- _WHAT IS REQUIRED_:
Where in the data below does the word "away" appear? Copy each line that holds it.

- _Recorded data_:
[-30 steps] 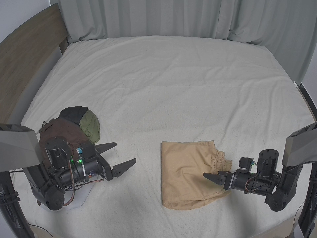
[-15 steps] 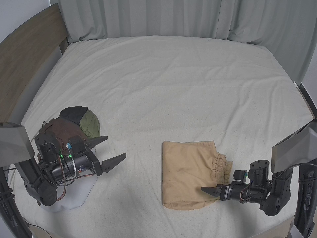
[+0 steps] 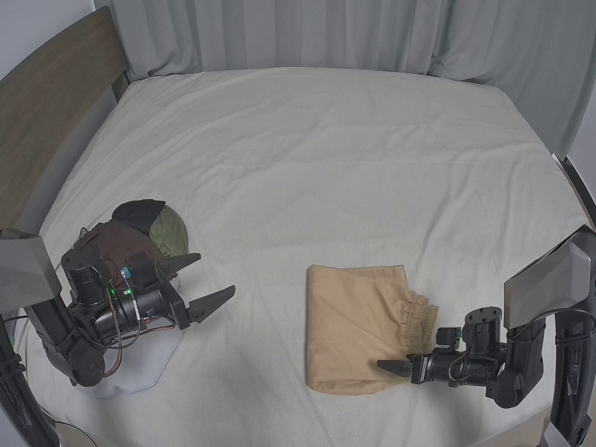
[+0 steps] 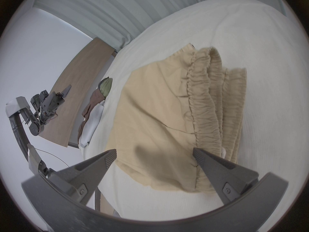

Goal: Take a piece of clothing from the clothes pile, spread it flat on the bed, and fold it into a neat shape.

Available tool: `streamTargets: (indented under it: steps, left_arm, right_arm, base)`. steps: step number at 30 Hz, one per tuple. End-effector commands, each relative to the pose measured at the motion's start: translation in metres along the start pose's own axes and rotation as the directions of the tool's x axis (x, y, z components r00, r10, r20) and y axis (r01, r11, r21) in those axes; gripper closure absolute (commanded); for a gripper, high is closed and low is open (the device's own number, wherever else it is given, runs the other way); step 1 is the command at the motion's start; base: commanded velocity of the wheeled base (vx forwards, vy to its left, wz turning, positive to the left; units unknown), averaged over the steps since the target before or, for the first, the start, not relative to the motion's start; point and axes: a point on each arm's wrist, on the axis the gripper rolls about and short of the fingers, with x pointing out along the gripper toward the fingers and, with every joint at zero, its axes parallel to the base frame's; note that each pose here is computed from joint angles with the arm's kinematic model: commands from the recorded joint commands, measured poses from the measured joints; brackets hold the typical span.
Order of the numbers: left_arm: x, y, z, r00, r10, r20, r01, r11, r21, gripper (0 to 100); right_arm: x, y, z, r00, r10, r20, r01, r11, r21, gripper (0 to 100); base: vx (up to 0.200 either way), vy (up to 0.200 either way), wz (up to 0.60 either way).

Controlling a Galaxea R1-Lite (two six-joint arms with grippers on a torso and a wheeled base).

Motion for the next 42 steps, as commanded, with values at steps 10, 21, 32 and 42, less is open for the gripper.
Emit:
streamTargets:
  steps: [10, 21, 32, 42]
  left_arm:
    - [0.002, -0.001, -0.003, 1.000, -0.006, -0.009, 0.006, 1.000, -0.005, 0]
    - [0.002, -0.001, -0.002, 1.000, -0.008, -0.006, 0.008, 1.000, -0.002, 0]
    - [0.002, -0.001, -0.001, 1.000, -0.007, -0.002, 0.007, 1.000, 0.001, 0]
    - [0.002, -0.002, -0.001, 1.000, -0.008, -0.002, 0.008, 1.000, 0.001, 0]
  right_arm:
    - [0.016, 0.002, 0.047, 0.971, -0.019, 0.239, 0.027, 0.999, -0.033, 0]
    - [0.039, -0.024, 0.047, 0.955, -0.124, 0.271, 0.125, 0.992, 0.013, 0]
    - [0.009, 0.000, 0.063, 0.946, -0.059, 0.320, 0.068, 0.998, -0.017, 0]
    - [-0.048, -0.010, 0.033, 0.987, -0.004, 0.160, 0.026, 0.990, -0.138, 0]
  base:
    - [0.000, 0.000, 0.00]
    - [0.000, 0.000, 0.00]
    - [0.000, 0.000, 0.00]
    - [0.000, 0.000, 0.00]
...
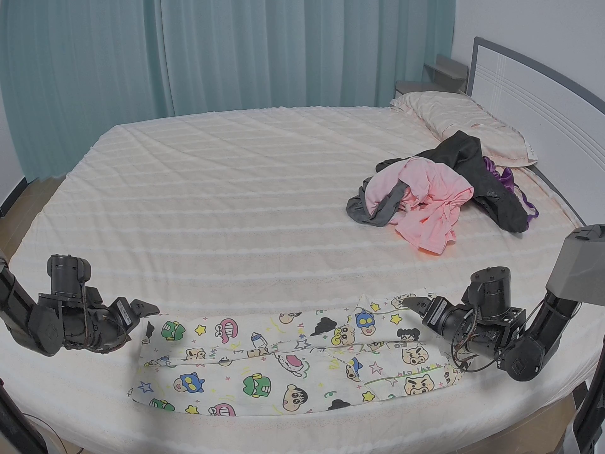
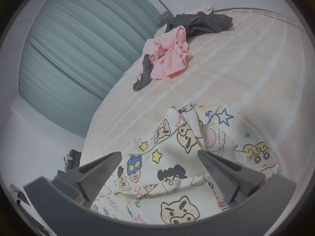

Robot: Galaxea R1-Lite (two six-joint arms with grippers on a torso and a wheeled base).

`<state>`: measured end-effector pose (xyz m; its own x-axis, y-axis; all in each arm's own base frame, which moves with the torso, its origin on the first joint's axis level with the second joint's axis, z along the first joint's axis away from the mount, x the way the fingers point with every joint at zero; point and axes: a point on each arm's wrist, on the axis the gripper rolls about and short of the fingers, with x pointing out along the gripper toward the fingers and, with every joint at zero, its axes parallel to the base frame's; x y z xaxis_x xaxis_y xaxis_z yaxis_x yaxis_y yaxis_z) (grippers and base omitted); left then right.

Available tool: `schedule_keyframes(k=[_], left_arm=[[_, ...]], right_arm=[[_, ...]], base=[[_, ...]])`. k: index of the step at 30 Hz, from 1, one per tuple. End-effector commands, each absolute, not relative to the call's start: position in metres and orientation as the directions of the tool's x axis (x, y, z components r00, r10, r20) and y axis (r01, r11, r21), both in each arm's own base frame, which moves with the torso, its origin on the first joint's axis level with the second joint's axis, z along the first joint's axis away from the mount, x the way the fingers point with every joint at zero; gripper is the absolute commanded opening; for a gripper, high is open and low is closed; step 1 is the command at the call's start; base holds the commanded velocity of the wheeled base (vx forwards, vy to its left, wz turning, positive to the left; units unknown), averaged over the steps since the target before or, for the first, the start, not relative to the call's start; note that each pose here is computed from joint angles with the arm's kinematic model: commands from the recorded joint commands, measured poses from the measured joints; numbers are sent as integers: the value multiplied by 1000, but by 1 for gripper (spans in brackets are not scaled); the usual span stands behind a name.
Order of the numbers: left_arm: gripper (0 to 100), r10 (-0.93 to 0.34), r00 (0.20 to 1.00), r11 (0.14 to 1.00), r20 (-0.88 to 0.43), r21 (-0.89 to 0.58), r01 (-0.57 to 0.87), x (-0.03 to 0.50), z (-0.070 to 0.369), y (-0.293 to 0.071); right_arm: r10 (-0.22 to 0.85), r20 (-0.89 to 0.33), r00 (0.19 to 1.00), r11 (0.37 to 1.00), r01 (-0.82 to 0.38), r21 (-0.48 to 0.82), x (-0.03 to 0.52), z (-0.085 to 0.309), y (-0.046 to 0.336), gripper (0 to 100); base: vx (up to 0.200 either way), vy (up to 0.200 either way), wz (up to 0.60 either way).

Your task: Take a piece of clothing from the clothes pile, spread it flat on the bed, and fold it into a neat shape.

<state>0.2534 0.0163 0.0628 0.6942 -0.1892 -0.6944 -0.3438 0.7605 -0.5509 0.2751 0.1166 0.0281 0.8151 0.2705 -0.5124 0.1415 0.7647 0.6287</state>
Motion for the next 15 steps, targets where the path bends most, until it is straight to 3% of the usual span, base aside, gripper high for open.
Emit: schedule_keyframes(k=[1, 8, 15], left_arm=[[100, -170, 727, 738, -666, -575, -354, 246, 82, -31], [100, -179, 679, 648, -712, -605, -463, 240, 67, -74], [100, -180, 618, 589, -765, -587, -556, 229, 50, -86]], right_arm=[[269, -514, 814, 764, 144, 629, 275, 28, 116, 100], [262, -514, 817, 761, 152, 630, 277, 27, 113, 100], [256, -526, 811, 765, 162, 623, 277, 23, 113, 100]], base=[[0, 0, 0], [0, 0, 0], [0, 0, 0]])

- _ANSWER FOR THIS EXERCISE_:
`<state>`: measured end-effector pose (xyz m; its own x-axis, y-axis; all in each arm's own base frame, which moves with the torso, its origin on the first joint's axis level with the second joint's axis, z along the first joint's axis away from the mount, x the way the fingers point with every joint at zero; point and axes: a point on each arm's wrist, on the axis the gripper rolls about and short of the fingers, with x pointing out along the gripper toward the fingers and, with every joint at zero, its axes parallel to the base frame's; x y z xaxis_x xaxis_y xaxis_z yaxis_x yaxis_y yaxis_z) (grippers and base omitted); left then right.
Available tool: `schedule_keyframes(k=[_], left_arm=[[_, ...]], right_arm=[[_, ...]], base=[[_, ...]])`. k: index of the step at 30 Hz, from 1, one per tuple. End-effector commands, each absolute, not relative to the call's start: position in metres and orientation as the directions of the tool's x axis (x, y, z components r00, r10, r20) and y axis (r01, r11, r21), both in each arm's own base frame, which moves with the torso, its origin on the first joint's axis level with the second joint's axis, z along the first joint's axis away from the mount, x the way the fingers point with every joint at zero; gripper is the absolute commanded opening; for a gripper, high is open and low is closed; step 1 is the command at the call's start; base holds the commanded velocity of the wheeled base (vx forwards, vy to its left, wz turning, positive to the left; units unknown), averaged over the steps since the target before or, for the first, the start, not relative to the call's start; note that each pose here is computed from joint angles with the arm's kinematic model: commands from the recorded joint commands, measured poses from the measured joints; numbers are sent as integers: the value multiplied by 1000, but by 1 for gripper (spans in brackets are not scaled); the usual span stands behind a name.

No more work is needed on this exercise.